腹腔鏡下手術
「腹腔鏡」は内視鏡の一種で、腹部に小さな孔を開け、そこからお腹の中に挿入して使います。 『腹腔鏡下手術』は、主に「大腸がん」「虫垂炎」「良性腫瘍」に対して行われます。
■腹腔鏡下手術
「腹腔鏡」は内視鏡の一種で、腹部に小さな孔を開け、そこからお腹の中に挿入して使います。 『腹腔鏡下手術』は、主に「大腸がん」「虫垂炎」「良性腫瘍」に対して行われます。 一般に、病気が初期の段階であれば「内視鏡的切除」、ある程度進行している場合は「開腹手術」、 その中間であれば「腹腔鏡下手術」が行われます。ただし、どの段階まで「腹腔鏡下手術」が行われるかの基準は、 医師や医療機関によって異なります。
●「腹腔鏡下手術」が行われる対象
大腸がんに対して「腹腔鏡下手術」が施術される場合には、早期がんと一部の進行がんが対象になります。 大腸壁は、内側から「粘膜」「粘膜下層」「固有筋層」「漿膜」の4層に大別されます。 一般に、がんが粘膜や粘膜下層の浅いところにとどまっていれば、内視鏡的切除が行われます。 しかし、がんが深いところまで達していて、リンパ節まで切除しなければならない場合は、開腹手術が必要です。 そしてその中間、がんが粘膜下層より下に広がっているものの、リンパ節の切除範囲が比較的小さい場合には、 腹腔鏡下手術が選択されることが多くなってきています。 ただし、腹腔鏡下手術の基準は、医師や医療機関によって異なります。
▼「腹腔鏡下手術」の流れ
腹腔鏡の先端は直径が0.5~1cmほどで、自在に動かせるようになっています。 腹部に0.5~1cmほどの小さな孔を開けて腹腔鏡を挿入し、手術操作がしやすいように、 炭酸ガスを注入してお腹を膨らませます。 さらに、腹部に開けた数ヶ所の孔からそれぞれ手術器具を挿入して、腹腔鏡が写し出す映像を見ながら、 大腸をリンパ節ごと周囲の組織から剥がします。
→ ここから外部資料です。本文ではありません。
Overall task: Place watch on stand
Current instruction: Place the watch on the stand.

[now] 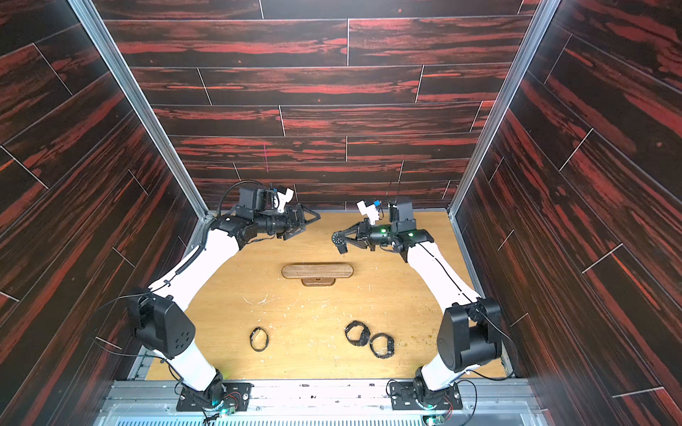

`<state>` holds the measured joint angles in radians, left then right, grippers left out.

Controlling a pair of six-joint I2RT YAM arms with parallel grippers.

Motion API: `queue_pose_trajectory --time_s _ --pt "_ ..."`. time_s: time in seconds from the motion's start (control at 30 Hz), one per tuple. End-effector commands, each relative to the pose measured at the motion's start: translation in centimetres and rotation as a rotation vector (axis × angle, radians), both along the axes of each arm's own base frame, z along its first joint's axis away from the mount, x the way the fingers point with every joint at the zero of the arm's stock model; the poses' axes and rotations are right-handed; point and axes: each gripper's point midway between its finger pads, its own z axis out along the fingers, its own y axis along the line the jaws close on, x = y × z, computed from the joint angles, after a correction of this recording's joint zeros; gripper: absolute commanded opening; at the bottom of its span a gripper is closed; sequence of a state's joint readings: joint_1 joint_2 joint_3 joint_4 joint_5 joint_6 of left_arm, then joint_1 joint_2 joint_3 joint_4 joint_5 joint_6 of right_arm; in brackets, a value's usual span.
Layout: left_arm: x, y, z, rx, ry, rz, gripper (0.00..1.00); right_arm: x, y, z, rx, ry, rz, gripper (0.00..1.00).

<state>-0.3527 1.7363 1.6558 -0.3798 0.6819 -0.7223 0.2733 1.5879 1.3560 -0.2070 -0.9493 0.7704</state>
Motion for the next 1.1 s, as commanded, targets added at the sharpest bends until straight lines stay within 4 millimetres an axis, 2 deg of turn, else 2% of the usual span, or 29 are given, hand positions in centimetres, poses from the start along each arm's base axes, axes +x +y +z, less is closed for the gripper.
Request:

十分に剥がしたら、3~5cmほどお腹を切開して、 そこからがんのある部位の大腸を体外に取り出し、がんを切除します。 その後、残った大腸をつなげて体内に戻します。
●「腹腔鏡下手術」の特徴
「腹腔鏡下手術」は、開腹手術に比べて「手術の後が小さい」「手術後の回復が早い」 「入院期間が短い」などのメリットがあります。ただし、手術時間は開腹手術よりも長くなります。 モニター画面で腹腔鏡による映像を見ながら行うため、手術操作が複雑になるのです。 治療効果については、海外の調査では、「腹腔鏡下手術」は開腹手術と同程度だと認められています。
▼「腹腔鏡下手術」技術に格差
「腹腔鏡下手術」は、患者にやさしい治療といえますが、大腸の病気に関しては歴史が浅く、 まだ、標準的な治療とはいえません。また、従来の手術とは違った技術が必要とされるので、 医師や医療機関によって技術に格差があるのも事実です。そこで、日本内視鏡外科学会などでは、 技術認定制度を設けて各地で講習会を行うなど、技術向上のための取り組みを行っています。
▼「腹腔鏡下手術」に適さない人
「腹腔鏡下手術」は、腹部に癒着があると手術操作が難しくなるため、 「腹部の手術を受けたことがある人」には向いていません。 また、腹腔を膨らませる際に心臓や肺に負担をかけるため、「心臓や肺の病気のある人」も同様です。 「腹腔鏡下手術」を希望する場合は、その医療機関での手術件数や、担当医の手術経験も聞いておくとよいでしょう。 不安なときは他の医療機関を受診して、セカンドオピニオンを求めるのも1つの方法です。 手術を受ける本人や家族が納得した上で、治療を受けることが大切です。